L’assurance dépendance ne doit pas occulter la prévention

L’assurance dépendance ne doit pas occulter la prévention


Les gouvernements successifs peinent à mettre en place une réforme de la dépendance qui permettrait, notamment, de soutenir financièrement les personnes âgées qui ne peuvent plus vivre sans une aide au quotidien. En attendant, les assurances dépendance fleurissent sur le marché. Leur objectif : financer les dépenses inhérentes à une perte de l’autonomie. Mais ces assurances ne risquent-elles pas d’occulter le meilleur moyen de lutter contre la dépendance : la prévention ?

Depuis quelques temps, les sociétés d’assurance, les mutuelles santé et les institutions de prévoyance proposent des assurances dépendance à leurs clients. Ces contrats, qui peuvent être individuels ou collectifs, sont généralement des contrats prévoyance ou des contrats d’assurance vie qui permettent à l’assuré de recevoir une indemnité financière, sous forme de rente mensuelle ou de capital, en cas de dépendance. Ces contrats, qu’il faut généralement souscrire avant 75 ans, peuvent couvrir une dépendance totale (impossibilité de s’alimenter, de se laver, de se déplacer ou de s’habiller sans aide extérieure par exemple) ou une dépendance partielle (besoin d’aide pour se lever, se coucher ou s’asseoir par exemple). Leurs prestations peuvent se cumuler avec l’Allocation Personnalisée d’Autonomie (APA).

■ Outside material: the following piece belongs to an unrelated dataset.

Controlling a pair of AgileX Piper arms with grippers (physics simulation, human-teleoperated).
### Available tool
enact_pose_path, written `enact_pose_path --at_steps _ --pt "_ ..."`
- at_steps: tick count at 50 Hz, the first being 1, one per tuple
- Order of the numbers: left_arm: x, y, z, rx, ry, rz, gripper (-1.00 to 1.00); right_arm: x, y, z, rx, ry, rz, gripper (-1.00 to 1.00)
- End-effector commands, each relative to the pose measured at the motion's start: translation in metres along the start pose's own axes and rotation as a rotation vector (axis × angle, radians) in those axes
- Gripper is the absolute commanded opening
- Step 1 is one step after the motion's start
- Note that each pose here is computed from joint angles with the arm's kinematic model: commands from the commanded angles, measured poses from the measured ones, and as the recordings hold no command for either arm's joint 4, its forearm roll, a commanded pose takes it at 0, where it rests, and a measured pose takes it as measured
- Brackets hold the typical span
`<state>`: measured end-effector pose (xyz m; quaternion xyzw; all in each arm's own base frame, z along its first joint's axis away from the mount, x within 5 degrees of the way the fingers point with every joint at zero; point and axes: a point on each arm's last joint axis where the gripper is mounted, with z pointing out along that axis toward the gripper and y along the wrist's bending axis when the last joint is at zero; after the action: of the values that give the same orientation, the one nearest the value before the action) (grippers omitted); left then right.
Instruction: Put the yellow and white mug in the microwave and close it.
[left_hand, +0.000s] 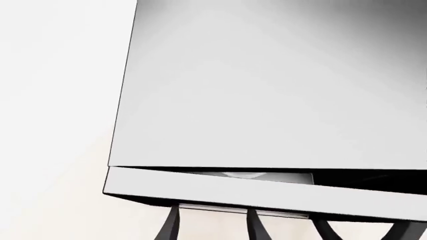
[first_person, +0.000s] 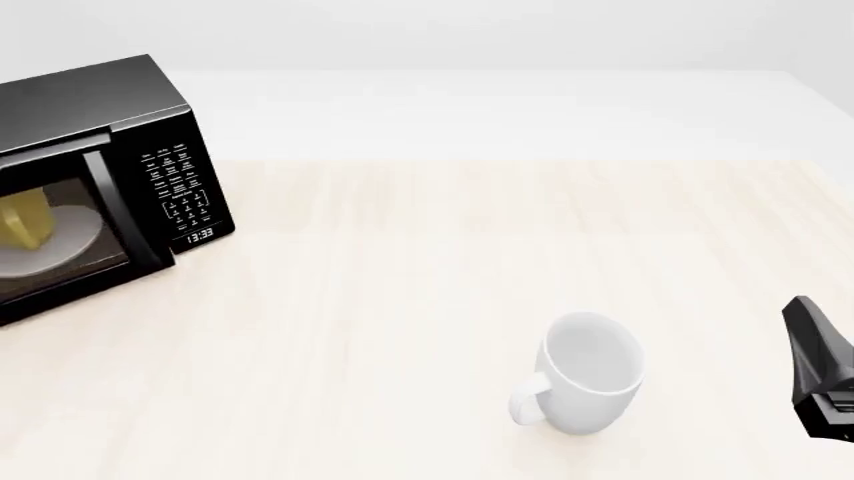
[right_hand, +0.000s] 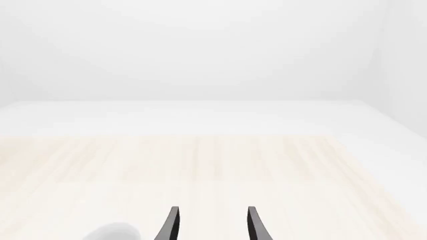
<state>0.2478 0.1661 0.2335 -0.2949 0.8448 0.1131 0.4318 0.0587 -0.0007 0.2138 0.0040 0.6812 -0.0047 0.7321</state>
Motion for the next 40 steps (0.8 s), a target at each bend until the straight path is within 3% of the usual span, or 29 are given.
enact_pose_path --at_steps 1,16,19,22,32,40 --pt "-0.006 -0.005 0.008 0.013 -0.015 -0.017 1.00 0.000 0.000 0.000 0.000 0.000 0.000 1.00" --pt "-0.010 0.000 0.022 0.000 -0.007 -0.041 1.00 0.000 0.000 0.000 0.000 0.000 -0.001 1.00" --pt "-0.010 0.005 0.027 -0.014 0.011 -0.090 1.00 0.000 0.000 0.000 0.000 0.000 -0.001 1.00" --pt "-0.010 0.006 0.028 -0.017 0.008 -0.090 1.00 0.000 0.000 0.000 0.000 0.000 0.000 1.00" --pt "-0.009 0.001 0.017 -0.003 -0.002 -0.074 1.00 0.000 0.000 0.000 0.000 0.000 0.000 1.00" --pt "0.004 -0.005 0.003 0.013 0.013 -0.068 1.00 0.000 0.000 0.000 0.001 0.001 -0.001 1.00"
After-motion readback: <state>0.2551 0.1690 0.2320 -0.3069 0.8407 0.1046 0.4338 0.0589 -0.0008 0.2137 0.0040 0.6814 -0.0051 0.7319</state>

Mais qu’est-ce que la dépendance selon ces assureurs ? Elle n’est pas le handicap. La Dépendance se caractérise par une restriction des activités de la vie quotidienne ou sociale : troubles du comportement, atteintes physiques… Ces restrictions doivent être liées au grand âge.

Est-il alors vraiment utile de souscrire à une telle assurance ? Il est sûr que quand nos revenus, notre patrimoine ou notre capital ne permettent pas de faire face aux dépenses liées à la dépendance, ces contrats s’avèrent utiles voire indispensables. Il faut savoir que le coût de la dépendance s’élève en moyenne à 1800€ par mois à domicile et 2400€ par mois en établissement spécialisé. Ce n’est pas à la portée de toutes les bourses. Surtout que ces contrats permettent de disposer librement de l’argent ainsi versé : maison de retraite, aide à domicile, aménagement du domicile…

Mais apposer sa signature sur un bout de papier ne suffit pas à lutter contre la dépendance. Il faut donc avant tout la prévenir. Pratiquer une activité physique, lutter contre la solitude ou adapter son habitat à ses capacités physiques permettent notamment de faire reculer la perte d’autonomie. Et les assureurs ne s’y trompent pas. Ils proposent des informations et des actions de prévention pour aider leurs assurés à repousser l’âge de la dépendance et pour ainsi verser le plus tard possible la rente prévue au contrat.

En résumé, il peut être utile de souscrire à ces assurances en veillant à ce que les conditions pour toucher la rente ne soient pas trop nombreuses. Mais ces contrats ne doivent pas détourner les seniors et leurs proches de l’élément principal du mieux vieillir : la prévention. Ils doivent avant tout travailler pour reculer au maximum l’âge de leur dépendance. L’assurance de mieux vieillir est dans la prévention. Il est là, le véritable enjeu de demain.